- _REQUIREMENT_: Look for the string "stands" in the data below, and copy each line that holds it.

★ ★ ★ ★

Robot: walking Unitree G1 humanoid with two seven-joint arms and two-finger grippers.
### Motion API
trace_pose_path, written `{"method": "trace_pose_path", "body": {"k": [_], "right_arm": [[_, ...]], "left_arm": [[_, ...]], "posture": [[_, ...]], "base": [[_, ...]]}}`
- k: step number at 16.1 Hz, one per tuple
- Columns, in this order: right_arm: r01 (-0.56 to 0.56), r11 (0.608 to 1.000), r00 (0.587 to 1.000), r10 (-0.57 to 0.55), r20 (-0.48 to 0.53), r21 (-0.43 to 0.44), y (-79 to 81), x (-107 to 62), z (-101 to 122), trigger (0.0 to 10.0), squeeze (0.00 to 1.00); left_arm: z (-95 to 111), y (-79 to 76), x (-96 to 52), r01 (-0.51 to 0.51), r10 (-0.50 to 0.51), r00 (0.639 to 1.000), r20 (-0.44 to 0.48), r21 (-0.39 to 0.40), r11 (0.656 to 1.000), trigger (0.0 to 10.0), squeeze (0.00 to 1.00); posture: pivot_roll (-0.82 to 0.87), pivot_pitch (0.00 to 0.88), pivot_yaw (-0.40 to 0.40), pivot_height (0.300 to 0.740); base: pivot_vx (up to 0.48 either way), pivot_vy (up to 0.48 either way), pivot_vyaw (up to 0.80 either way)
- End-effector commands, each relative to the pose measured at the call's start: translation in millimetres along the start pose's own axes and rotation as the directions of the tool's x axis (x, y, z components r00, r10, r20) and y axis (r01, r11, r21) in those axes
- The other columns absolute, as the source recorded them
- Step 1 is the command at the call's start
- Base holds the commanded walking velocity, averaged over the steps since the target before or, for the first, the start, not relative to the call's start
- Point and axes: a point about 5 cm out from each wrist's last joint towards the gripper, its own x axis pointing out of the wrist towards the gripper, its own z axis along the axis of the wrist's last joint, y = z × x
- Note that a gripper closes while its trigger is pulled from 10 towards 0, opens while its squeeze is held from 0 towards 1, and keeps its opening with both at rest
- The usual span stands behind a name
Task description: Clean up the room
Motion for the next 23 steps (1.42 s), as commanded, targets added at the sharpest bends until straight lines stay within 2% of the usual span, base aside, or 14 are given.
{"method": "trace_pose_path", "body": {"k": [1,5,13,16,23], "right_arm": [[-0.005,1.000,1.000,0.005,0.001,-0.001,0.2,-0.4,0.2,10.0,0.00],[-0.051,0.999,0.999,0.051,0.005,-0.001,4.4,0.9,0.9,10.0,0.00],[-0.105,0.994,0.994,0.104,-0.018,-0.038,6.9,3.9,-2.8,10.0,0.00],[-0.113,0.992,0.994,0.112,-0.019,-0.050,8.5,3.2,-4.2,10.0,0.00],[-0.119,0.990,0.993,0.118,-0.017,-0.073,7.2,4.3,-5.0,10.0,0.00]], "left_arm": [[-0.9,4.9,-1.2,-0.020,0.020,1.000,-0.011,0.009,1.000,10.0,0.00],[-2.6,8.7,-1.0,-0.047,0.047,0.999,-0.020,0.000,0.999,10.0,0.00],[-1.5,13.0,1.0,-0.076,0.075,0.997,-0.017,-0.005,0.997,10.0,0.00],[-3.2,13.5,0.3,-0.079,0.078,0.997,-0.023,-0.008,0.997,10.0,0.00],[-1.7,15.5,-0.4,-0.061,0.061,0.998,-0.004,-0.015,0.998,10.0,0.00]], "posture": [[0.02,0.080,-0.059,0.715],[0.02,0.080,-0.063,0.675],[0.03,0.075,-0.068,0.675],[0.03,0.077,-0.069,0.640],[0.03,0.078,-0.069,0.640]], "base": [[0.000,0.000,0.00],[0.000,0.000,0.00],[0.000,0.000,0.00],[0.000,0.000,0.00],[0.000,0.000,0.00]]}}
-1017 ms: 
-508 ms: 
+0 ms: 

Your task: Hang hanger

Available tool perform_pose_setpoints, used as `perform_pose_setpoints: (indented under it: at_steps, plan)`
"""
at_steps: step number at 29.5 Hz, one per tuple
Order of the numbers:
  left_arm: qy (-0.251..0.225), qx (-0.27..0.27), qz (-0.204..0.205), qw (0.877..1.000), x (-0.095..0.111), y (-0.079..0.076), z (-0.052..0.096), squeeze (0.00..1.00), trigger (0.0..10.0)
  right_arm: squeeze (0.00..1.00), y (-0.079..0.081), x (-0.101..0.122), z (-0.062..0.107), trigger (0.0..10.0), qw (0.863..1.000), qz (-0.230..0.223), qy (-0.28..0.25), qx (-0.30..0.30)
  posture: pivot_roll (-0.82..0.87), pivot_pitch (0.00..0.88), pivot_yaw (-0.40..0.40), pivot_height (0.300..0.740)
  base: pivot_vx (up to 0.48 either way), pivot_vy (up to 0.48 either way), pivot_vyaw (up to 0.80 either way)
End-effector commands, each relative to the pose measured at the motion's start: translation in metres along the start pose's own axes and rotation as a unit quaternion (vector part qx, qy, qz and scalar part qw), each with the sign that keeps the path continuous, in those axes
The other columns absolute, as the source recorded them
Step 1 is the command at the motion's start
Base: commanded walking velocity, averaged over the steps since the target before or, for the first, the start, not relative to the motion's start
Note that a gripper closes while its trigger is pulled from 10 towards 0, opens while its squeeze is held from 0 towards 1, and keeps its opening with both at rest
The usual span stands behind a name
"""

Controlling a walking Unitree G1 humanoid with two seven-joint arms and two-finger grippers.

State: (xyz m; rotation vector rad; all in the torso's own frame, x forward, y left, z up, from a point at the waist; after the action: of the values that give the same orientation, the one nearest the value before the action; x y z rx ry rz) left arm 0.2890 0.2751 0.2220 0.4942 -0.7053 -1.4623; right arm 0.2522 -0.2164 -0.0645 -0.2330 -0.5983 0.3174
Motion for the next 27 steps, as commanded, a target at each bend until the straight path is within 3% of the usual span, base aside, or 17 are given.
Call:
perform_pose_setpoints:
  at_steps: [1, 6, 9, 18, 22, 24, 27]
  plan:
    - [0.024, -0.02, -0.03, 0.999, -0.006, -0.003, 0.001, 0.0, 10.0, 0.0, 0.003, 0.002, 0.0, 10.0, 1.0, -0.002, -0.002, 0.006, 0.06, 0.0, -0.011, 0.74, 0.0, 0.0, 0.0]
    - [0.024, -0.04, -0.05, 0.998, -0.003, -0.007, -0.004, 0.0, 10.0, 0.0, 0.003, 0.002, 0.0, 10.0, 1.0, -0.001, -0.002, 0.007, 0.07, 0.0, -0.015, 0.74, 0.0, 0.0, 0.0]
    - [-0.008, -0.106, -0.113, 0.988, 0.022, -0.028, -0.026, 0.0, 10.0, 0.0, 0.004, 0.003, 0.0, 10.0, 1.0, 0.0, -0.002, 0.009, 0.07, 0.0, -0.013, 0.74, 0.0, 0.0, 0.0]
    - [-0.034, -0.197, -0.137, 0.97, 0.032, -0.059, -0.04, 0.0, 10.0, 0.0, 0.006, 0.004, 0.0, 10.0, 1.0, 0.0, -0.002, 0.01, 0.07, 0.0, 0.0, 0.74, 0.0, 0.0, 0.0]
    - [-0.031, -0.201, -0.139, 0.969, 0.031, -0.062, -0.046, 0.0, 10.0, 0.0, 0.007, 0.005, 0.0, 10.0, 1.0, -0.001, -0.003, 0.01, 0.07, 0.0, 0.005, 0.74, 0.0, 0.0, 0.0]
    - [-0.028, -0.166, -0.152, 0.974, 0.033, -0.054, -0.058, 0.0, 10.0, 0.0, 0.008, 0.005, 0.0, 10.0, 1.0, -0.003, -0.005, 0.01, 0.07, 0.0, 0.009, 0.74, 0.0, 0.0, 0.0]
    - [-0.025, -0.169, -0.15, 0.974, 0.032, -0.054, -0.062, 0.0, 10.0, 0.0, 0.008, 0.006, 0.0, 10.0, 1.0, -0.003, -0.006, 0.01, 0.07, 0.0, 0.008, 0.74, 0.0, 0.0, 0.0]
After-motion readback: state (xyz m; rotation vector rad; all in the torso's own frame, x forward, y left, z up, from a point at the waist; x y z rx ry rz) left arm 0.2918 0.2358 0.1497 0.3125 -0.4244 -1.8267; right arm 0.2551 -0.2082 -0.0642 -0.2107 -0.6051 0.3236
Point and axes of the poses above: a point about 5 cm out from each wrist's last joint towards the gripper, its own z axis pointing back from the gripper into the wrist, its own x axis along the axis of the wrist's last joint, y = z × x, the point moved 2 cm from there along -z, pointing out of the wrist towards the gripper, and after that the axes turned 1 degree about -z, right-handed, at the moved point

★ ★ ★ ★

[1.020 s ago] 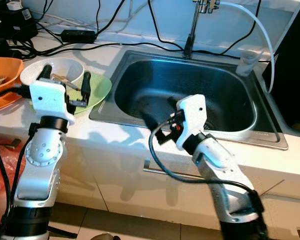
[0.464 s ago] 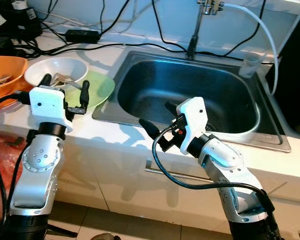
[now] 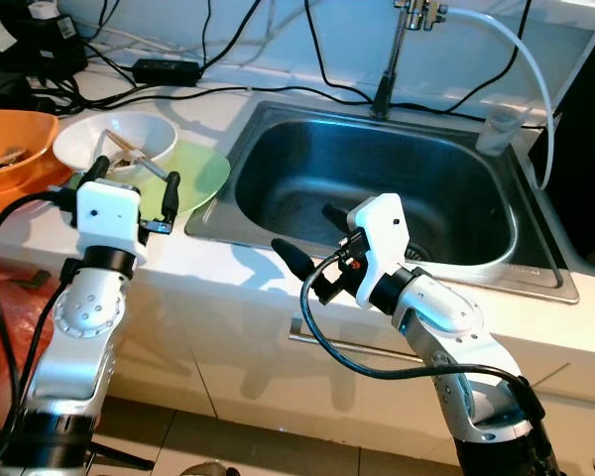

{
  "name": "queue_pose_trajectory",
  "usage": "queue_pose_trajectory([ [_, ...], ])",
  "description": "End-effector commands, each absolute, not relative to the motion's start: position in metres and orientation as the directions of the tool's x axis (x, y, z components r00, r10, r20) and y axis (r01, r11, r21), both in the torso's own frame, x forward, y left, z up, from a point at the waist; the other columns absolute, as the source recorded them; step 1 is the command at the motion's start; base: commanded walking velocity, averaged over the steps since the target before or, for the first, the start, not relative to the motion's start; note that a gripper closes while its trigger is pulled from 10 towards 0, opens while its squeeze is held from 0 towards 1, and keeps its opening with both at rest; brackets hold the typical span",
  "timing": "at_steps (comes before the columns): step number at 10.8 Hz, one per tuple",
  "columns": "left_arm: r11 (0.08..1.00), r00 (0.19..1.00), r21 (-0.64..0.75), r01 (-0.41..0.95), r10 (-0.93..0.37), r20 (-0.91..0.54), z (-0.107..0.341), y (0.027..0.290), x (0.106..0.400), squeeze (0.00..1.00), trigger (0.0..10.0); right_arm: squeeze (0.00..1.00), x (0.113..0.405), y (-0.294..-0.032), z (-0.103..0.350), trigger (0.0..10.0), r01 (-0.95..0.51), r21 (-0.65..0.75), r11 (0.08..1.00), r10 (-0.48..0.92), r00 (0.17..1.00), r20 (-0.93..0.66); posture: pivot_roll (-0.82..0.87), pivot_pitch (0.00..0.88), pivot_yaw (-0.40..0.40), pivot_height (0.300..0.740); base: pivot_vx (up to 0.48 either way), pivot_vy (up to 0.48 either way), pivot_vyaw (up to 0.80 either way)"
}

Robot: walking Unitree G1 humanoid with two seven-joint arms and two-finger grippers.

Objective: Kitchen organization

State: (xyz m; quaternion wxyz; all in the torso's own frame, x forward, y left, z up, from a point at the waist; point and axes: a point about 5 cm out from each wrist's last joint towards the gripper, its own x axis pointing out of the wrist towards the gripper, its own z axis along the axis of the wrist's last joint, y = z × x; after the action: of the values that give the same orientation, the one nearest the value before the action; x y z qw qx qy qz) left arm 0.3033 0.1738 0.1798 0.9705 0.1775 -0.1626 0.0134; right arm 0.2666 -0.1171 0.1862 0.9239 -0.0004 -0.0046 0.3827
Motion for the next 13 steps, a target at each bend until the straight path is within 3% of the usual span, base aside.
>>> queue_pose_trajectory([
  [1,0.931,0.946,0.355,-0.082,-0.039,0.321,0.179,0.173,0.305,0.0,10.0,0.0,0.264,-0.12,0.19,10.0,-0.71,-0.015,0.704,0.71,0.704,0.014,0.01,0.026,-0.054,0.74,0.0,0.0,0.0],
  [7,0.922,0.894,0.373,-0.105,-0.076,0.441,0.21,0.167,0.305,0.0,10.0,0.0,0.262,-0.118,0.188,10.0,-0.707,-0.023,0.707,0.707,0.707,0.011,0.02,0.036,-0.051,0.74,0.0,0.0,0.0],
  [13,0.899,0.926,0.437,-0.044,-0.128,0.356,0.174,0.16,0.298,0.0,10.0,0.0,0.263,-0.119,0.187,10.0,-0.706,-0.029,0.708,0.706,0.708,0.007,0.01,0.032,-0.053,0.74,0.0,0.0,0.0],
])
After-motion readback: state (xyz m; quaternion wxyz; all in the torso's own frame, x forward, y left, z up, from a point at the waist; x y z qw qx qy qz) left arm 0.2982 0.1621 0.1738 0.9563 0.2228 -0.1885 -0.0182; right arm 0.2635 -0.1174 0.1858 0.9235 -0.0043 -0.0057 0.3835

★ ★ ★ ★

- _ANSWER SECTION_:
- The usual span stands behind a name
The usual span stands behind a name

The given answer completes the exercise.